### Action item:
Which of the lines below hold "axis"? Please return each one.

### Stored dataset items:
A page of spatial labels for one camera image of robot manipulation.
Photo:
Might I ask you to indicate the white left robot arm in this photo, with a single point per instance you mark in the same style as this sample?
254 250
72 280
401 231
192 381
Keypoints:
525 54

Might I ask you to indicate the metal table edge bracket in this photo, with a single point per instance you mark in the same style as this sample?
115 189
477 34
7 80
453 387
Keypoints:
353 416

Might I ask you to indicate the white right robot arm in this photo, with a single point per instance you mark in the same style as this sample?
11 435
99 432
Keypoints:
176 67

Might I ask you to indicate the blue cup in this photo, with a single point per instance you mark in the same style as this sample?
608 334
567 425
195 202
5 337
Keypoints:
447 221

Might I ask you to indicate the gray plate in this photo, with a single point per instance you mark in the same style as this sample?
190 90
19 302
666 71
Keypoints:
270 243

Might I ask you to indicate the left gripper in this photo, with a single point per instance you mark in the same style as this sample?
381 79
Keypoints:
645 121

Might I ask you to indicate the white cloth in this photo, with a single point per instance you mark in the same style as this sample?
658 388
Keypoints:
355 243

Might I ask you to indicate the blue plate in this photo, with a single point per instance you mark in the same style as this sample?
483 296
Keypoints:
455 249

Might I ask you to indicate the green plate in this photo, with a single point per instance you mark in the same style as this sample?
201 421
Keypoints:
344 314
--
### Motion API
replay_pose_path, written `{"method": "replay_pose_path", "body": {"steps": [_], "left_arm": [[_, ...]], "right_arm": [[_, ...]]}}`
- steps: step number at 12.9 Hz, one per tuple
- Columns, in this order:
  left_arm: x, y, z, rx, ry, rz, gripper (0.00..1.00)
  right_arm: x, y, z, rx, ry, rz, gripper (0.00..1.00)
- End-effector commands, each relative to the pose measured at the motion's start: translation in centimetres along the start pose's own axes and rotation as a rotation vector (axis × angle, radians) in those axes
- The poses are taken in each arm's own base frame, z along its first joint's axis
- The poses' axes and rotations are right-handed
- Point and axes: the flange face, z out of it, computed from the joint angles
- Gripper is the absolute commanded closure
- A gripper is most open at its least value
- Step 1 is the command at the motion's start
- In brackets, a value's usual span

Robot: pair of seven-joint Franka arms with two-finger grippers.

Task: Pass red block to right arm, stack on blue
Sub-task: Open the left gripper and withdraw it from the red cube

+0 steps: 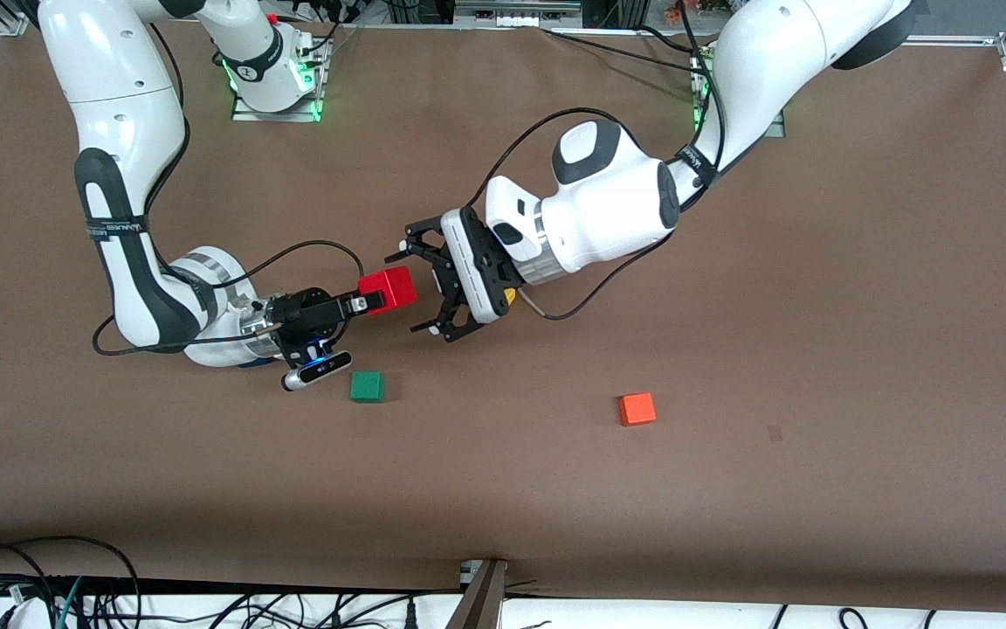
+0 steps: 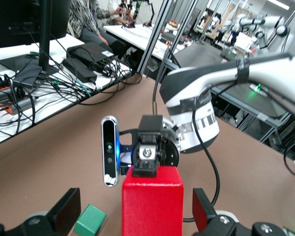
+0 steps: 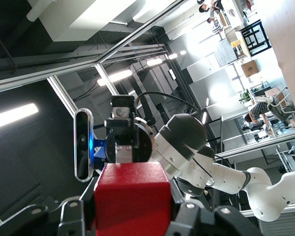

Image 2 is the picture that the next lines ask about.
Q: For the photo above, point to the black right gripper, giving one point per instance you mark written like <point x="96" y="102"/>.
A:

### Written response:
- End-effector commands, each relative to the pose measured at the motion's start: translation in centimetres along the start pose's own axes and rotation as a rotation vector (axis × angle, radians) in those axes
- The poses are taken in each arm's own base frame, z along its first joint's axis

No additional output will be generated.